_What to produce:_ When you reach the line containing "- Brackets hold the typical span", begin reproducing the lines exactly and continue through the end of the listing, leaving out the pictures.

Segment Open

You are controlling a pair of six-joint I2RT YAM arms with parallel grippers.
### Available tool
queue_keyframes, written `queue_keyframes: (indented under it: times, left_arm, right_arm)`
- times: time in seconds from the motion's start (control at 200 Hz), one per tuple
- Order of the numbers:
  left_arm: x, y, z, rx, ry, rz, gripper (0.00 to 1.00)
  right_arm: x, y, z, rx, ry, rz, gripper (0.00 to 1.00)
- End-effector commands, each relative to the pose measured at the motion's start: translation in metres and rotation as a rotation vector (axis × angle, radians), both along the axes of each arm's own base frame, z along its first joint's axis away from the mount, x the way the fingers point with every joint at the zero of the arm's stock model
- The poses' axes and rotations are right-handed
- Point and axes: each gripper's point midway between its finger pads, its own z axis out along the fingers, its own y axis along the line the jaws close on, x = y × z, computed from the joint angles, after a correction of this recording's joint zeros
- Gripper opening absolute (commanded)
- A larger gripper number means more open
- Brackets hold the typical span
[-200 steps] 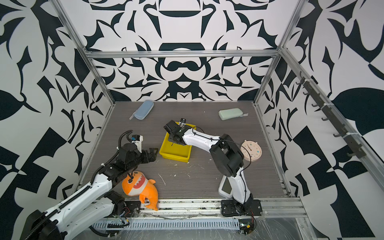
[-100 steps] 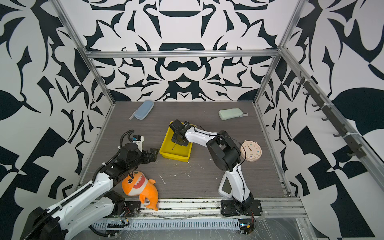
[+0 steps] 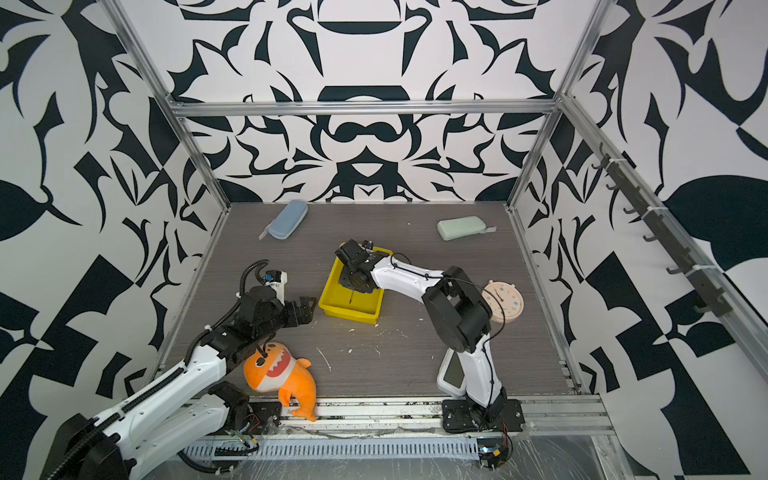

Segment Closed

_Solution to the exercise:_
- Brackets hold the typical span
[-200 steps] 
[-100 steps] 
[+0 steps] 

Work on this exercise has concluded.